**Exercise objective**
Only one span of the listing below should come back. It runs from the line with "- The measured" through the line with "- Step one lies", and each of its lines must be reproduced exactly.

**Dataset excerpt**
• • • • • • •

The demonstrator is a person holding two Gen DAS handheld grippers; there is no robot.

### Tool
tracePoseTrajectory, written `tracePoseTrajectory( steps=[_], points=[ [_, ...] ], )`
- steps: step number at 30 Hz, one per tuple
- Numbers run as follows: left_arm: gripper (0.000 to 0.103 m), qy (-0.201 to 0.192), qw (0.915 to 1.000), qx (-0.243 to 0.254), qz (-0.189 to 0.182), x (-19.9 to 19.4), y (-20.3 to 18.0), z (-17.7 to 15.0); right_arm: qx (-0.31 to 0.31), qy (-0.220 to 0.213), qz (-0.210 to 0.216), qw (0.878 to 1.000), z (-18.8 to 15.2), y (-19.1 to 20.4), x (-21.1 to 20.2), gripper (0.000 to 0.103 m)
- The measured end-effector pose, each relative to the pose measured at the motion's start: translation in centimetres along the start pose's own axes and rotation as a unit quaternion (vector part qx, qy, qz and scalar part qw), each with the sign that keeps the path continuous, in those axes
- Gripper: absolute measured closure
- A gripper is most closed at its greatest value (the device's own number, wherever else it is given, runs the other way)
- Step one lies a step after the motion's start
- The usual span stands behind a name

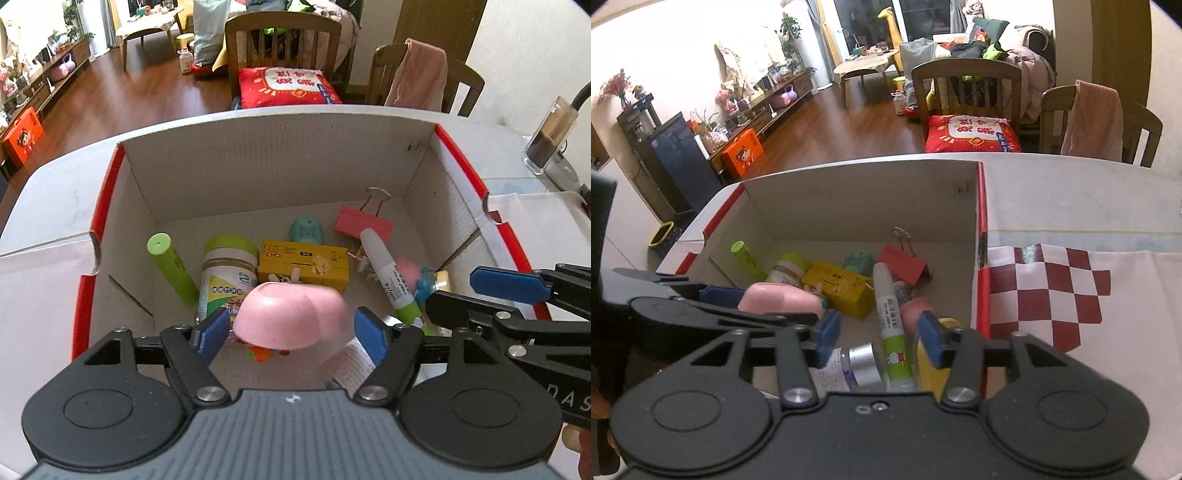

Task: Organize rigid objects
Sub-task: 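Open both tools to drop the items into the box and withdraw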

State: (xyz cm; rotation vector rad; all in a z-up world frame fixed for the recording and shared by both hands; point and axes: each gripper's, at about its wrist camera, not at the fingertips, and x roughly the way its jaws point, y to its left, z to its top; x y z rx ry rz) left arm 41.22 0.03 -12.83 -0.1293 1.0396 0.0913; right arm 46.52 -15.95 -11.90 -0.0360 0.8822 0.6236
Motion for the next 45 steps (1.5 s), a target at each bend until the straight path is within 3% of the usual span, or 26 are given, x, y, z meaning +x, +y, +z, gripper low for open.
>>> tracePoseTrajectory(
  steps=[10,21,27,34,41,42,45],
  points=[
    [0.029,-0.029,0.9996,-0.004,-0.002,-3.1,0.7,-1.2,0.005,-0.023,0.002,1.000,-0.2,0.7,-2.5,0.039],
    [0.029,-0.067,0.9975,-0.014,-0.017,-7.3,1.5,-3.0,0.002,-0.064,0.022,0.998,-1.2,2.1,-6.0,0.014],
    [0.023,-0.086,0.9959,-0.018,-0.024,-9.4,1.9,-4.0,-0.007,-0.092,0.025,0.995,-2.2,2.8,-8.2,0.002],
    [0.019,-0.098,0.9942,-0.028,-0.035,-11.3,2.0,-5.5,-0.009,-0.104,0.023,0.994,-3.3,2.8,-10.3,0.000],
    [0.006,-0.118,0.9919,-0.021,-0.040,-13.4,1.5,-7.0,-0.007,-0.111,0.022,0.994,-4.3,3.0,-11.8,0.000],
    [0.001,-0.122,0.9917,-0.020,-0.037,-13.7,1.4,-7.2,-0.007,-0.112,0.022,0.993,-4.4,3.0,-11.9,0.000],
    [0.000,-0.135,0.9900,-0.021,-0.035,-15.0,1.4,-7.9,-0.007,-0.114,0.023,0.993,-4.8,3.1,-12.4,0.000]
  ],
)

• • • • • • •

**Completed task**
- The measured end-effector pose, each relative to the pose measured at the motion's start: translation in centimetres along the start pose's own axes and rotation as a unit quaternion (vector part qx, qy, qz and scalar part qw), each with the sign that keeps the path continuous, in those axes
- Gripper: absolute measured closure
- A gripper is most closed at its greatest value (the device's own number, wherever else it is given, runs the other way)
- Step one lies a step after the motion's start

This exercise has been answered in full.